In this example, the prediction dataset needs at least 28 days of historical data and can predict (return) up to 7 rows. (Although the model was configured for 21 days before the forecast point, seven days are added to the required history because the model uses seven-day differencing.)
The following provides an overview to making predictions with time series modeling:
Once you have selected a model to use for predictions, if you haven't already done so you are prompted to unlock holdout and retrain the model. It's a good idea to complete this step so that the model uses the most recent data, but it is not required.
Optionally, change the forecast point—the date to begin making predictions from—from the DataRobot default.
Create a prediction-ready dataset¶
If you choose to manually create a prediction dataset, use the provided summary to determine the number of historical rows needed. Optionally, open Forecast Settings to change the forecast point, making sure that the historical row requirements from your new forecast point are met in the prediction dataset. If needed, click See an example dataset for a visual representation of the format required for the CSV file.
The following example shows that you would leave the target and non-KA values in rows 7 through 9 (the "Forecast rows") blank; DataRobot fills in those rows with the prediction values when you compute predictions.
When your prediction dataset is in the appropriate format, click Import data from to select and upload it into DataRobot. Then, compute predictions.

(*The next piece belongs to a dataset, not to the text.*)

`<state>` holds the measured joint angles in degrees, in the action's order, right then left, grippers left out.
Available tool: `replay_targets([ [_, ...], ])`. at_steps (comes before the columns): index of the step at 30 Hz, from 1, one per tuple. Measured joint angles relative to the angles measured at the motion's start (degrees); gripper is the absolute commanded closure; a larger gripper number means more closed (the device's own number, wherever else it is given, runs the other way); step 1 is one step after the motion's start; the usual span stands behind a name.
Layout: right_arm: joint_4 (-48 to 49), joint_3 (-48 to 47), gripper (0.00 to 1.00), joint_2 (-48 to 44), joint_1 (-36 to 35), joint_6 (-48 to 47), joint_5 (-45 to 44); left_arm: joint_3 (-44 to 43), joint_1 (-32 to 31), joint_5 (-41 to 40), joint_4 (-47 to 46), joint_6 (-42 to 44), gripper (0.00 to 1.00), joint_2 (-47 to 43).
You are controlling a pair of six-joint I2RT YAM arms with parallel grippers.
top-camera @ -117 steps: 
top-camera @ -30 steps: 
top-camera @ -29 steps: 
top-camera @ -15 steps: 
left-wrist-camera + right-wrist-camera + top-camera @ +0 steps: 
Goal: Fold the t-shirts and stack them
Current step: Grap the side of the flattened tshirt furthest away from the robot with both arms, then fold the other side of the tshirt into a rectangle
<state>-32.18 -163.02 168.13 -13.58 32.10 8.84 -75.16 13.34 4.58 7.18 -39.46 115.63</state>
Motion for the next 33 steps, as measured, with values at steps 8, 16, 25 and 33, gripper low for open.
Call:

While KA features can have missing values in the prediction data inside of the forecast window, that configuration may affect prediction accuracy. DataRobot surfaces a warning and also an information message beneath the affected dataset. Also, if you have missing history when picking a forecast point that is later than the default, DataRobot will still allow you to compute predictions.
Prediction file template¶
If your forecast point setting requires additional forecast rows be added to the original prediction dataset, DataRobot automatically generates a template file that appends those needed rows. Use the auto-generated prediction template as-is or download and make modifications. To create the template, click Import data from to select and upload the intended dataset. DataRobot generates the template if it does not find at least one row after the default forecast point that does not include a target value (no empty forecast rows) and therefore can be a forecast row.
For example, let's say your forecast window is
+5 ... +6 and the default forecast point is
t6 are missing, but points
t are present. In this case, DataRobot generates the extended file because it found no forecast rows that satisfy
t6 after the default forecast point.
For DataRobot to generate a template, the following conditions must be met:
- There are no supported forecast rows (empty target rows that fall within the forecast window).
- The generated template file size is less than the upload file limit.
Use the template as-is¶
Use the template as-is if you do not need to modify the forecast rows or add any KA features. DataRobot will set the forecast point and add the full number of rows required to satisfy the project's forecast window configuration.
Use the default auto-expansion if you are using the most recent data as your forecast point, have no gaps, and want the full number of rows. In this case, you can upload the dataset and compute predictions.
Modify the template¶
DataRobot generates the prediction file template as soon as you upload a prediction dataset. However, there are cases where you may want to modify that template before computing predictions:
You have identified a column as a KA feature and need to enter relevant information in the forecast rows.
You have multiple series and want to predict on fewer than every series in the dataset. (DataRobot adds the necessary number of rows for each series in the dataset.)
Based on your settings DataRobot would have generated several additional rows but you want to predict on fewer.
To modify a template:
Click Forecast Settings (Forecast Point Predictions tab), expand the Advanced options link, and download the auto-generated prediction file template:
Open the template and add any required information to the new forecast rows or remove rows you don't need as they will only slow predictions.
Save the modified template and upload it back into DataRobot using Import data from.
Optionally, set the forecast point to something other than the default.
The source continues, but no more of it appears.